Validación de PCR en tiempo real multiplex con sondas TaqMan para detección de Trypanosoma cruzi en sangre periférica de pacientes con infección crónica

PARRADO, R; BISIO, MMC; VILLARROEL, S; DE LA BARRA, A; RAMIREZ, JC; ALVES F; DUFFY, T; TORRICO F; RIBEIRO I; GARCÍA AL; SCHIJMAN AG

Mar del Plata

Congreso; IX Cngreso de Protozoologia y Enfermedades Parasitarias; 2011

Sociedad Argentina de Protozoologia

La PCR en tiempo real (qPCR) para detectar T. cruzi abre perspectivas prometedoras como marcador indirecto de eficacia terapéutica de drogas tripanocidas. Hemos desarrollado un sistema de qPCR multiplex con sondas Taqman1 dirigidas a secuencias satélite2 y control interno de amplificación (IAC)3.      El objetivo de este trabajo es validar dicho método. Se  comparó el rendimiento de la extracción de ADN de sangre en buffer Guanidina 6M EDTA 0.2M (GEB) con 2 kits comerciales, obteniendo mejores resultados con 300 uls GEB y columnas Roche. El rango dinámico anticipado4 en diluciones seriadas de ADN total extraído de sangre inoculada con 10000 parásitos/mL (CL Brener (Tc VI)) en ADN extraído de sangre no infectada, fue de 0,128 a 10000 par/mL, eficiencia de 1.10 y coeficiente de determinación (R2>0,98). Se evaluó la precisión realizando 20 ensayos independientes según recomendaciones del “Clinical and Laboratory Standard Institute”, EEUU, utilizando concentraciones cercanas al límite de detección de ADN purificado de CL-Brener y K98 (Tc I) (triplicados intra-ensayo), muestras de sangre artificiales inoculadas con CL-Brener y K98 y sangre de individuos con infección crónica (duplicados intra-ensayo).
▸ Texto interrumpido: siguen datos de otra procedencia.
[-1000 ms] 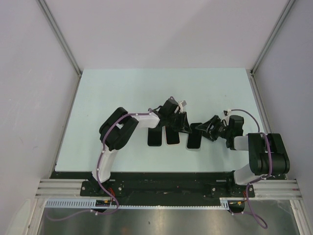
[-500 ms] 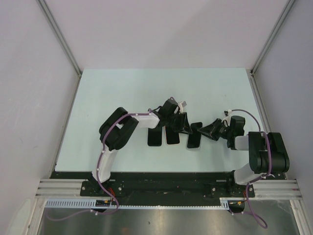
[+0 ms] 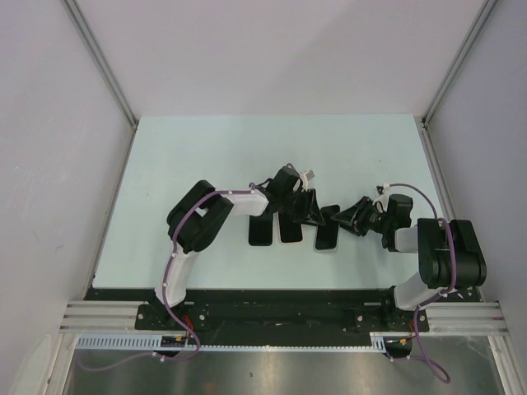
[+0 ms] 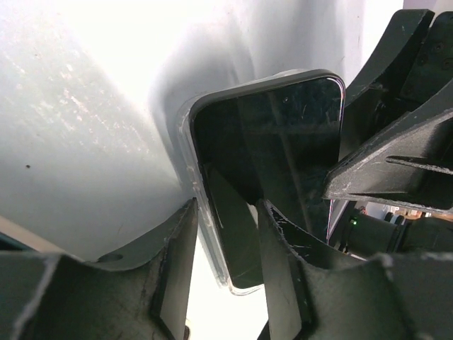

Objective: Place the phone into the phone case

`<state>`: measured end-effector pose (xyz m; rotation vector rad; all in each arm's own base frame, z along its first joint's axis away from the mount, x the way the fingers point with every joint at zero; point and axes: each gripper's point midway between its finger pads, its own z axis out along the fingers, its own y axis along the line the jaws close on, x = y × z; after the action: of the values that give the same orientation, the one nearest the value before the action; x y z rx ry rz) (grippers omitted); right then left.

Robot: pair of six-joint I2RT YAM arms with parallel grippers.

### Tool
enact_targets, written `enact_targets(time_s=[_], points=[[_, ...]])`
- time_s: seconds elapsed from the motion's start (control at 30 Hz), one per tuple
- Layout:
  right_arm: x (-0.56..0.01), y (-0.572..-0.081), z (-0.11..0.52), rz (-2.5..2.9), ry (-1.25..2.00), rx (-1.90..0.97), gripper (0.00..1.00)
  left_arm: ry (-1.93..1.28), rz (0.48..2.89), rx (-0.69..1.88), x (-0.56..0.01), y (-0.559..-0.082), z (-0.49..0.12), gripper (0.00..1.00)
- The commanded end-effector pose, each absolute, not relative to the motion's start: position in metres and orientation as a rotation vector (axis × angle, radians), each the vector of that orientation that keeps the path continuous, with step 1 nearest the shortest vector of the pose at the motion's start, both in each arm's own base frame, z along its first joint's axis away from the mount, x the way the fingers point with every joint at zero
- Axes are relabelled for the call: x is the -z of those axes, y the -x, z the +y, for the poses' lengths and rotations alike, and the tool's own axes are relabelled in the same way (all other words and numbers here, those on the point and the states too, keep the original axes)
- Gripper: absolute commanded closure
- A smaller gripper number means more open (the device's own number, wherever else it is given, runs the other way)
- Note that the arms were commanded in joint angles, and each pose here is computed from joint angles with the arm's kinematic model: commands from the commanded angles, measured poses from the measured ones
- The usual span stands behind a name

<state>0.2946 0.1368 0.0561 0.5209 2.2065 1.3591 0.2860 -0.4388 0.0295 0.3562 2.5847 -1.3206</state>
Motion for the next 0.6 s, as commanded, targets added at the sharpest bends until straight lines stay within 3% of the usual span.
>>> enact_targets(time_s=[0.0,0.3,0.57], points=[[-0.0808,-0.2913,0.1515,2.148,-0.400,-1.504,0.61,-0.368,2.657,1.279,-0.0111,-0.2687,-0.4379,0.53],[-0.0840,-0.2915,0.1520,2.130,-0.403,-1.534,0.60,-0.375,2.661,1.266,-0.0100,-0.2698,-0.4366,0.47],[-0.0782,-0.2923,0.1492,2.141,-0.428,-1.512,0.99,-0.376,2.665,1.259,-0.0090,-0.2700,-0.4352,0.46]])
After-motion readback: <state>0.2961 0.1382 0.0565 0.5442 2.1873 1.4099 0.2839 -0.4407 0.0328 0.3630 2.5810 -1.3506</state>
El estimador de precisión se calculó según la fórmula St=[B2 +(N-1)/N*S2]-2 donde B es estimador de desviación estandar inter–ensayo y S es estimador de repetitividad intra-ensayo. Para 10 fg/ul de CL Brener se obtuvo un St 0.88 (Ct (media±SD)= 29.57±0.87) y para 100 fg/ul de K98 un  St=0.58 (Ct (media±SD)= 28.84±0.55. Se obtuvo un St de 1.57 para CL Brener 0,2 par/mL, un ST 1,88 para K98 2 par/mL y un ST de 0.89 en pool de muestras de pacientes (Ct medio 30,47). Con una concentración de 0.2 par/mL K 98 y pool de muestras de pacientes con CTs>  37,  la positividad  de qPCR fue < 75% (St no calculado). La precisión de la amplificación del IAC en 20 experimentos (14 repeticiones intra-ensayo) fue St: 0.49 (Ct(media±SD)= 20.31±0.68). Se inició la validación clínica del método, evaluando a doble ciego la concordancia de resultados en muestras de pacientes crónicos, procesadas en IBISMED,Cochabamba  (ciclador SLAN), e INGEBI, Buenos Aires (ciclador Rotor-Gene). En  27 de 90 muestras analizadas hasta agosto 2011, la concordancia fue 92.3%. La caracterización de esta qPCR permitió diseñar un procedimiento operativo estándar (POE) para evaluar eficacia de nuevas drogas tripanocidas.